### WHAT THE EXERCISE ASKS
Your task is to transcribe, without alteration, the lines from the top of the material below through the line bearing "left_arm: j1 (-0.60", inclusive.

### DATA SECTION
------------------------------------------------------------------------

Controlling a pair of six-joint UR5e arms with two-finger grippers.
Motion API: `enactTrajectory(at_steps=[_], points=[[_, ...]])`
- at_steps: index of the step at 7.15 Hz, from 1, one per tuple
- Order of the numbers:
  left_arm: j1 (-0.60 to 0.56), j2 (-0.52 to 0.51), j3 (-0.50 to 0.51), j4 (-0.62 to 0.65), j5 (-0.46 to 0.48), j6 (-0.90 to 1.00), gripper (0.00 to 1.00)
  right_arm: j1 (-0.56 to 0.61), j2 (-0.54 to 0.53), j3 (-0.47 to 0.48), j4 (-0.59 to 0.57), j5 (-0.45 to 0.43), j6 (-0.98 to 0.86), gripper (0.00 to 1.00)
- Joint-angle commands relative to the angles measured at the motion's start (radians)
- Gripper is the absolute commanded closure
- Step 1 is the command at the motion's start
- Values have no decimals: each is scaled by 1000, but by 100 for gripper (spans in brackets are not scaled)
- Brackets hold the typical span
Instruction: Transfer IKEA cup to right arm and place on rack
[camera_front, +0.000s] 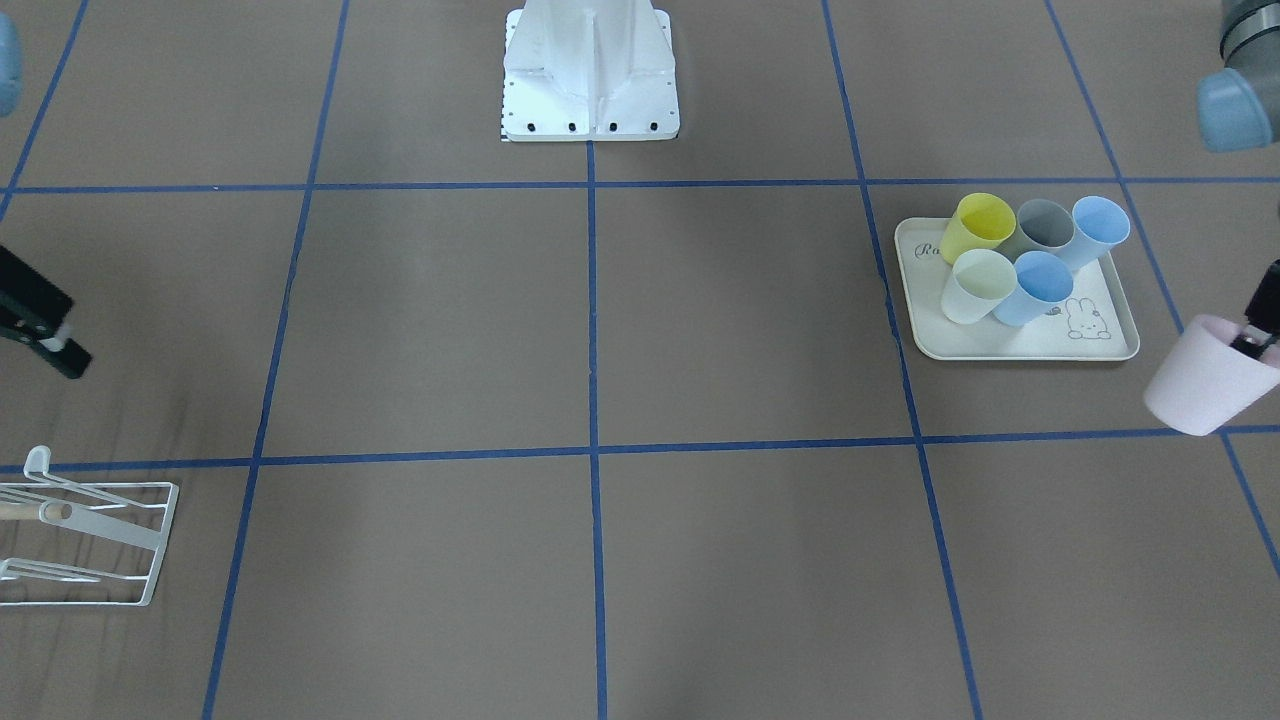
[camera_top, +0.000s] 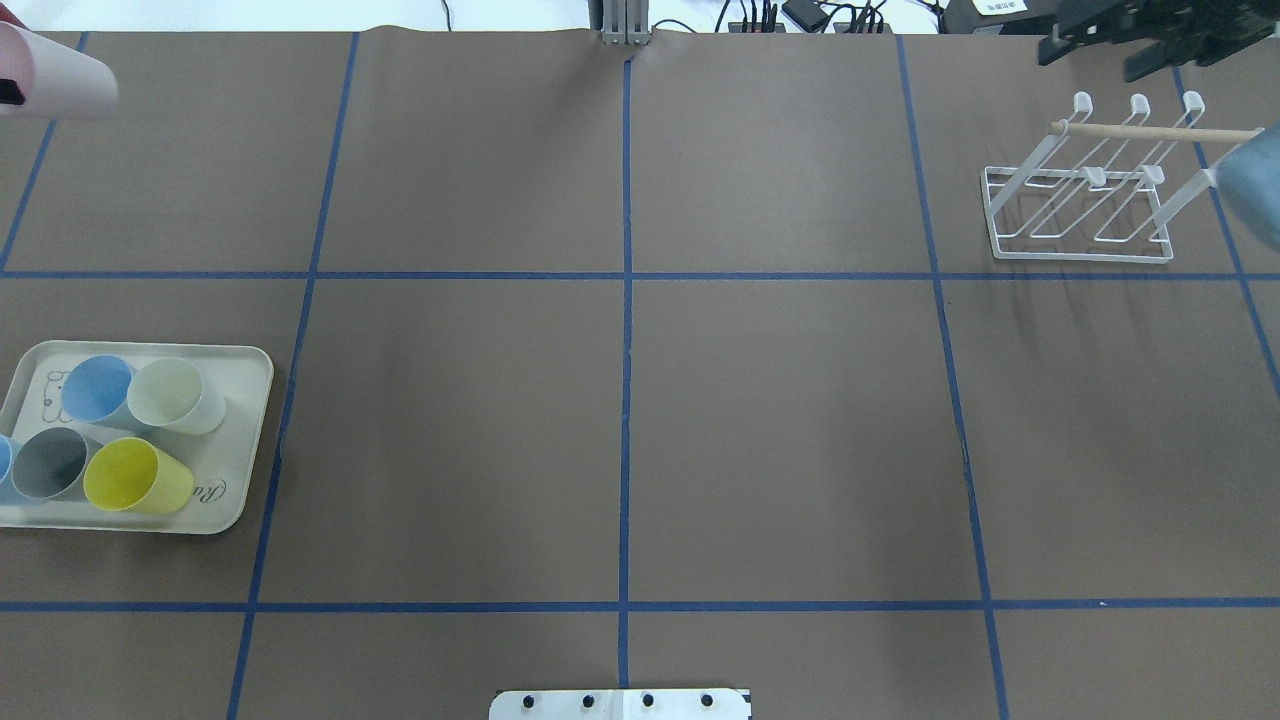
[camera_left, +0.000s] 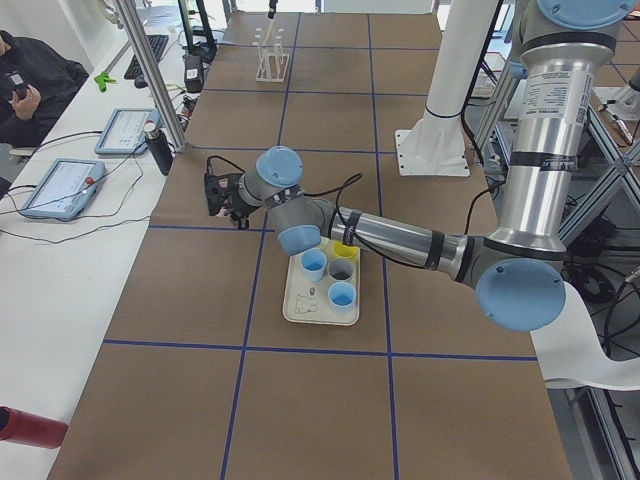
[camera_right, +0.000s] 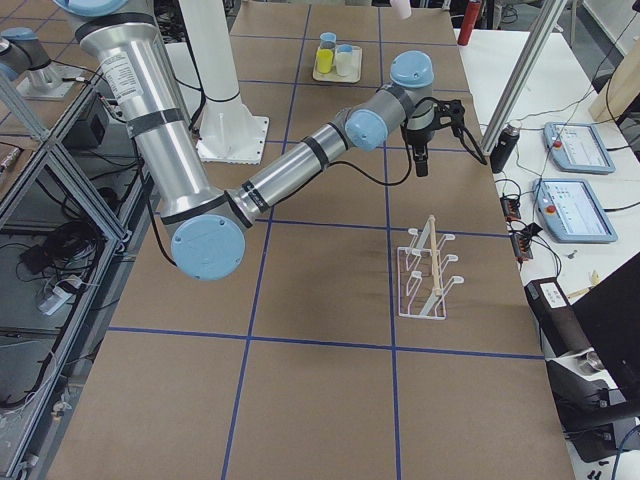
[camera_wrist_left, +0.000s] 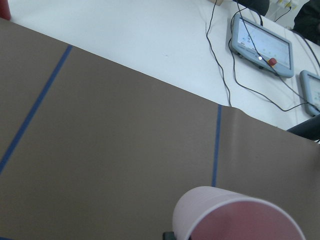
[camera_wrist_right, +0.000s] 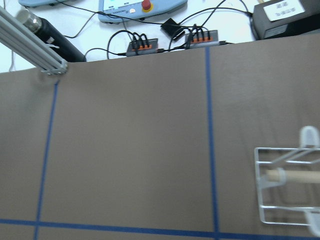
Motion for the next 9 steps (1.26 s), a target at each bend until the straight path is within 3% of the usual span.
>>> enactTrajectory(at_steps=[1,2,3,5,7,8,9], points=[[200,-76,-29,-49,152,-317,100,-177,23,-9,279,-160,462,0],[265,-151,-46,-49,175,-498,100,-228,57,-9,321,-224,582,0],[357,-232,-64,-52,262,-670,100,-288,98,-9,364,-308,693,0],[483,-355,-63,-151,389,-938,100,-386,128,-15,579,-496,912,0],[542,-356,-28,-419,524,-1112,100,-425,131,-15,692,-553,979,1],[542,-357,0,-479,532,-1160,100,-457,144,-18,738,-612,1012,1],[542,-366,32,-556,598,-1238,100,-495,170,-31,764,-654,1019,1]])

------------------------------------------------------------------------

### TASK ANSWER
Controlling a pair of six-joint UR5e arms with two-finger grippers.
Motion API: `enactTrajectory(at_steps=[_], points=[[_, ...]])`
- at_steps: index of the step at 7.15 Hz, from 1, one per tuple
- Order of the numbers:
  left_arm: j1 (-0.60 to 0.56), j2 (-0.52 to 0.51), j3 (-0.50 to 0.51), j4 (-0.62 to 0.65), j5 (-0.46 to 0.48), j6 (-0.90 to 1.00), gripper (0.00 to 1.00)

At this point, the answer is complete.